A discarded fishing line had disrupted the bird's typical migratory route through Saline County. While thousands of other pelicans flew free, this line had tangled the bird's nine-foot wing span. Mothershead transported the injured pelican in a pet carrier to Lakeside Nature Center in Kansas City. Eventually, he hopes the pelican can return to the wild and continue its typical journey.
"Man that thing was mad," Mothershead said. "... That's a prime example of why [littering] can harm wildlife. If we didn't get that bird, it would have died where it was at."
As the birds lined the Miami Access and swarmed Teteseau Lake, Saline County residents and visitors wondered about the odd-looking birds.

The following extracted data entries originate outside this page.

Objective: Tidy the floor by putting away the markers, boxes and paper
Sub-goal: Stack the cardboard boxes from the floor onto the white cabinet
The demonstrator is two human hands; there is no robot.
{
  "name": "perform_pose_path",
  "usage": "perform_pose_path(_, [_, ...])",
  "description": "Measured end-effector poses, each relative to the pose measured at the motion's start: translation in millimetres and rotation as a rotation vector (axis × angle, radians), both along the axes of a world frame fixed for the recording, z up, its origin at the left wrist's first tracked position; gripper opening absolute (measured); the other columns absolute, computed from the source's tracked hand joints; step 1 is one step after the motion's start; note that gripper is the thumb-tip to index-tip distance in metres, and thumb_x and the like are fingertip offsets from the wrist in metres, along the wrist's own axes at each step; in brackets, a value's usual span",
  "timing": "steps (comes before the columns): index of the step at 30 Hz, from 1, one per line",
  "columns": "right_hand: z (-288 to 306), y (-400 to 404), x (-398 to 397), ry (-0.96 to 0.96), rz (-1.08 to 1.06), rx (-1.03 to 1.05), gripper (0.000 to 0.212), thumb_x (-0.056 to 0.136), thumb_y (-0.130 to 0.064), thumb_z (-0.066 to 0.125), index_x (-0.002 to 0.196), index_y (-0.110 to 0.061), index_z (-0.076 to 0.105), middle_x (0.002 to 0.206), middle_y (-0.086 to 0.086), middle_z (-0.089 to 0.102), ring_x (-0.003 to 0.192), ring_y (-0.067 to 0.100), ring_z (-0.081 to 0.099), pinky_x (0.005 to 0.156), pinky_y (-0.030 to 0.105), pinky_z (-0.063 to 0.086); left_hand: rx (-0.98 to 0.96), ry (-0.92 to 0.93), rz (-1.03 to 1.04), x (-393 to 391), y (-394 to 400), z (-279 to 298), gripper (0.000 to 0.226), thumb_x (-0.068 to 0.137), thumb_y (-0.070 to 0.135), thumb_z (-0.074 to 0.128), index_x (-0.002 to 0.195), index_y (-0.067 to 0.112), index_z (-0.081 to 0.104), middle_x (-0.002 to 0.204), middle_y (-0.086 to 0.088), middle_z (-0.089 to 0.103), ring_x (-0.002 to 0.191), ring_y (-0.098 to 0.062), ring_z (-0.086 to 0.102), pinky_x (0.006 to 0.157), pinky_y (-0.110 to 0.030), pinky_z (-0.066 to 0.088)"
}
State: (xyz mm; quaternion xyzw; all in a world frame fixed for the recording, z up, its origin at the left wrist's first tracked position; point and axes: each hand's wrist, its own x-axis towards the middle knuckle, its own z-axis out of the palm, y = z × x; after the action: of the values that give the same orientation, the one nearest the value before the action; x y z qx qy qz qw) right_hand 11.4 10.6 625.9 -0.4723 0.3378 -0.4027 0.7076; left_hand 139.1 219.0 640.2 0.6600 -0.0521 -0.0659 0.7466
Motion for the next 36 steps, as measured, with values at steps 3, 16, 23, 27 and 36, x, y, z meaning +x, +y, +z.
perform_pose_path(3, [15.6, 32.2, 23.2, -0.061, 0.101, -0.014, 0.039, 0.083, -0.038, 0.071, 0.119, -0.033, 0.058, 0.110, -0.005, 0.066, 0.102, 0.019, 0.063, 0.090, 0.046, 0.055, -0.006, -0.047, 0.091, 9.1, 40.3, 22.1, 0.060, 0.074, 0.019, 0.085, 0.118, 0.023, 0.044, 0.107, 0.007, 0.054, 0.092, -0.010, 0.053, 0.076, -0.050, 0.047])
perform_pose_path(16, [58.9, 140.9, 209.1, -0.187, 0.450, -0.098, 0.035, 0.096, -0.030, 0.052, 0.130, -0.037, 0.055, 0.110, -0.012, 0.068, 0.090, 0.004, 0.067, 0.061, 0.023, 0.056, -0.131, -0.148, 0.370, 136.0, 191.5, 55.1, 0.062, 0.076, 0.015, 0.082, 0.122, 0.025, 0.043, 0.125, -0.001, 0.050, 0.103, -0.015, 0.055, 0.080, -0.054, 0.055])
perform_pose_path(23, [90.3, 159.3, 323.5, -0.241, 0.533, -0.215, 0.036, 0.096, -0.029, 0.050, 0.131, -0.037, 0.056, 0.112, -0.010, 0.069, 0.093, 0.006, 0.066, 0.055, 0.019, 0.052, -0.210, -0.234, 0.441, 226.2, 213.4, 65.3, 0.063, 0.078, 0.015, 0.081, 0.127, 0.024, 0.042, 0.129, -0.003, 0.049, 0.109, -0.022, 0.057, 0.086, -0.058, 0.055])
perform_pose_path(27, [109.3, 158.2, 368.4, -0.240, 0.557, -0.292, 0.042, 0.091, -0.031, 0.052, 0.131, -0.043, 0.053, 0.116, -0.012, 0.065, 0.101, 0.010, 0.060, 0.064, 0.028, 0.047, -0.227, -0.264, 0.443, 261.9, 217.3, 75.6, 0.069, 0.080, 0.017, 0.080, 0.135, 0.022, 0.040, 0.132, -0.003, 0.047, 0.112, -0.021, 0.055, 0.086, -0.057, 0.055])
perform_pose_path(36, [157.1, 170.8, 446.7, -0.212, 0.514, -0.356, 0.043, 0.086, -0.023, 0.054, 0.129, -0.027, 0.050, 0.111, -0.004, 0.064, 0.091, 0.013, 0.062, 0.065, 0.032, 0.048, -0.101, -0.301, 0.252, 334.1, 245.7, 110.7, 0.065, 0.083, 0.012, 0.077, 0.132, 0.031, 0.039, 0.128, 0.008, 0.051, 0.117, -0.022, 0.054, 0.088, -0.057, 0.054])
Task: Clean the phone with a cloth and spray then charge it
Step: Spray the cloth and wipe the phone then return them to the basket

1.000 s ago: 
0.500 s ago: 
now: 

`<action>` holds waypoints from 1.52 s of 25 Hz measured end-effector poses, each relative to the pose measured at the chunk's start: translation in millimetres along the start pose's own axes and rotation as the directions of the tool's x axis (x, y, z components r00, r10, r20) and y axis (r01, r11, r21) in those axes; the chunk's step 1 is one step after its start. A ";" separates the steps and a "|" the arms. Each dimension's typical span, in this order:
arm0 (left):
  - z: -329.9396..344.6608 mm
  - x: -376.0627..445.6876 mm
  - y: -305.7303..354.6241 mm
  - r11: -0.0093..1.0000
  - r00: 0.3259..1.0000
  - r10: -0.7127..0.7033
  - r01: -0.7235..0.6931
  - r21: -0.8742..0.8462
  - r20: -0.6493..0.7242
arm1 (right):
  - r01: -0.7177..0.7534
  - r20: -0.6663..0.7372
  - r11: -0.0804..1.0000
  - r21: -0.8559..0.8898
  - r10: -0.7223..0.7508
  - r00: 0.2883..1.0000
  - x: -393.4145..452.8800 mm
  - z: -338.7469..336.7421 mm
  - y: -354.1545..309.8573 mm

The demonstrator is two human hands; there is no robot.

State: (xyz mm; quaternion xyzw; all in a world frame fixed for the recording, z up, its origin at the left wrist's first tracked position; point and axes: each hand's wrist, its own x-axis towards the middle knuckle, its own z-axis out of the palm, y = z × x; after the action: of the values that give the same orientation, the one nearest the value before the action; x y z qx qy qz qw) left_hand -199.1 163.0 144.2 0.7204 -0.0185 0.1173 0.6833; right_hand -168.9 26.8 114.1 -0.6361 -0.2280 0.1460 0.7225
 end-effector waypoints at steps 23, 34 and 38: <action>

"They're ground nesters like a duck or a goose, but they're just way, way different birds," Mothershead said. "I think people are surprised to see them."
Mothershead explained American white pelicans nest in southern Canada and north-central United States in the summer, but each year flocks migrate along the Missouri River. Saline County serves as a resting place for the birds as they travel to the Gulf Coast, Texas and Mexico for the winter.
Mothershead cited this year's warm weather and abundance of carp as potential answers to the increase of pelicans.
Chris Freeman with Grand Pass Conservation Area noticed an influx of pelicans too. As a wetland specialist, he acknowledged their patterns lack predictability. Freeman cited the birds' dietary needs, condition upon arrival and weather, specifically this year's warm winter, as possible variables.
"It was a spectacle," Freeman said. "The number of birds was just phenomenal. I've never seen anything like it."
Mothershead and Freeman said these birds typically arrive in February and stay until March, but this year the pelicans rested in Saline County until April. While the birds have flown north for the summer, Mothershead anticipates they'll return in late September as they journey south.
"This place is the major truck stop for birds on their migratory north and south," he said. "It's just a natural funnel."